#### [What you should do]
Do any lines in the data below contain "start"? If so, copy every one of them.

#### [Records supplied]

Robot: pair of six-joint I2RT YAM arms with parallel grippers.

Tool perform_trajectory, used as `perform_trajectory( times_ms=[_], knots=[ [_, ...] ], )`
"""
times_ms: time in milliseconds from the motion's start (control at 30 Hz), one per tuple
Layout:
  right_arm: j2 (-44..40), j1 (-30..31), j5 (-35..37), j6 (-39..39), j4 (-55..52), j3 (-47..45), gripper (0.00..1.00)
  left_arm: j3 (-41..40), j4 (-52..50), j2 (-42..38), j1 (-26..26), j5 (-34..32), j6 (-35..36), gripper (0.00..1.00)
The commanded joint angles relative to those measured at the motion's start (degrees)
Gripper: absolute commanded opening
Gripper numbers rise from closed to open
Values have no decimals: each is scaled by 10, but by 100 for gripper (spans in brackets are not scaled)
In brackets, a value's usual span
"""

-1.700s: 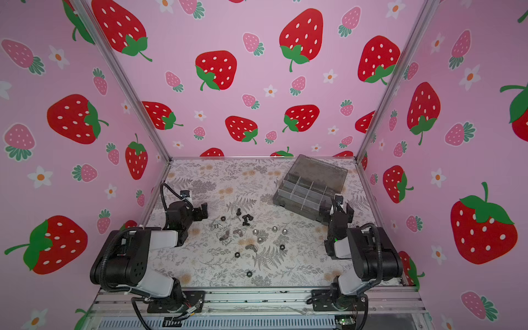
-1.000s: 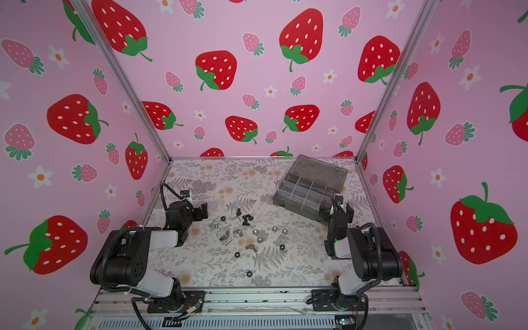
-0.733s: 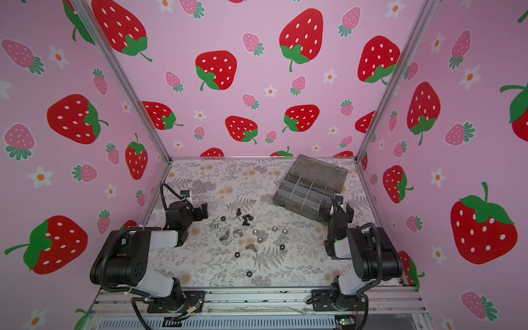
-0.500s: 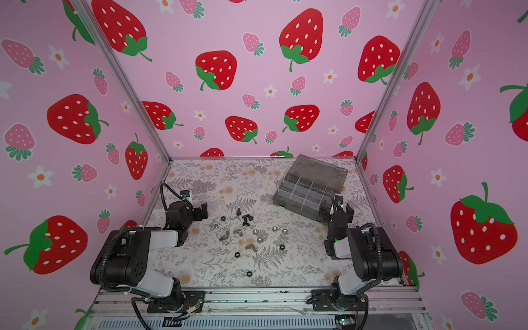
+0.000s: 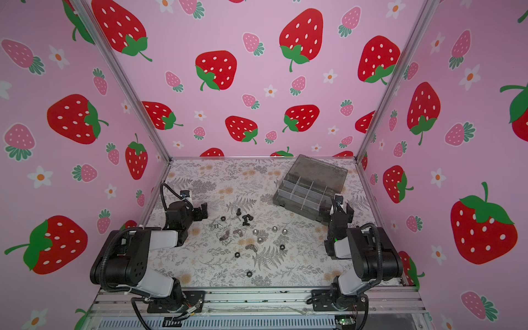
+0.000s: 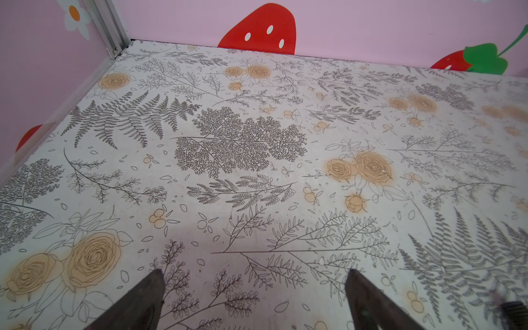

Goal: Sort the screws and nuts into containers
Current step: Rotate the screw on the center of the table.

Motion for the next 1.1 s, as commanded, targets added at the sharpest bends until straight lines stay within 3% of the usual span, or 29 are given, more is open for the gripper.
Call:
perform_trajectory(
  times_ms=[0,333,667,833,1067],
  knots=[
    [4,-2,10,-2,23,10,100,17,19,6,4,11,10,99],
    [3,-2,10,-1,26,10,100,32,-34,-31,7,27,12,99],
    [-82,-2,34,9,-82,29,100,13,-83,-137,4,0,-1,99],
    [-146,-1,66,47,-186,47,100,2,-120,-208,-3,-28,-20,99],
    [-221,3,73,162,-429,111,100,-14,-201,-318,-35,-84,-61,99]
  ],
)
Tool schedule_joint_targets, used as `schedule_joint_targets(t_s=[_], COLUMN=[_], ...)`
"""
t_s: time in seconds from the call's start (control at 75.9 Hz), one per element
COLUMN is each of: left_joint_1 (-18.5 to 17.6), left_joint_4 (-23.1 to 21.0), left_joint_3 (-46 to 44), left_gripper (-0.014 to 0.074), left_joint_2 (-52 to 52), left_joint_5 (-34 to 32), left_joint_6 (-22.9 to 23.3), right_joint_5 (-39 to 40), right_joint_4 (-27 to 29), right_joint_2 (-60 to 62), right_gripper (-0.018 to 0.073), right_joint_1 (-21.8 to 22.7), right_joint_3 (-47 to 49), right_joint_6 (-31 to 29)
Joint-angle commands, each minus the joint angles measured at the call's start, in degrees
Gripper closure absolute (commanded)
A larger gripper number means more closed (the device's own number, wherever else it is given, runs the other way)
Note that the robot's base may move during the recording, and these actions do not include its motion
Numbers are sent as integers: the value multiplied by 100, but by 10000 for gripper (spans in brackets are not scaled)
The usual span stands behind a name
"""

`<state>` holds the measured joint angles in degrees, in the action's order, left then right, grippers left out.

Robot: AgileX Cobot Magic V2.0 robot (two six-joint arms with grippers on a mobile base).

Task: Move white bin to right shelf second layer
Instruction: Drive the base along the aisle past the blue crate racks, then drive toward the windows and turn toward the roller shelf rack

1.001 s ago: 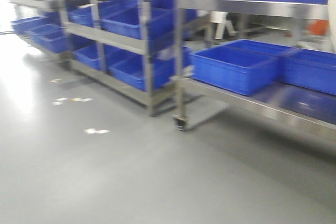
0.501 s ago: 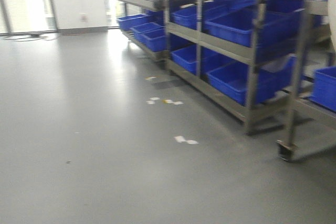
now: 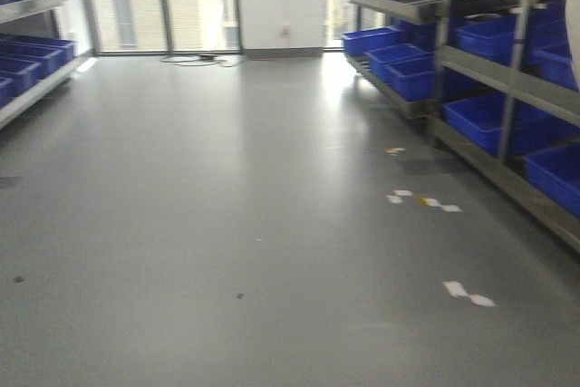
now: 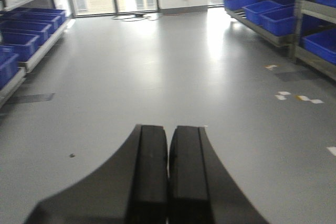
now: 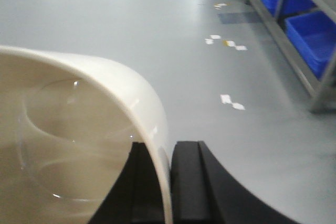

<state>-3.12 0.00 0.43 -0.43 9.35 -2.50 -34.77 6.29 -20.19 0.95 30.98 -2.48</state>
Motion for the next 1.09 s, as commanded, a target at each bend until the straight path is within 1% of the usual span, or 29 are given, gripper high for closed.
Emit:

#### [Task solution]
times_ms: time in milliseconds from the motion's start (control at 30 Hz), one per tuple
The commanded joint angles relative to those measured at the motion's start (degrees)
t_s: time in seconds from the call's start (control at 75.9 Hz), one per element
Joint-angle commands, each minus the joint angles measured at the call's start, in degrees

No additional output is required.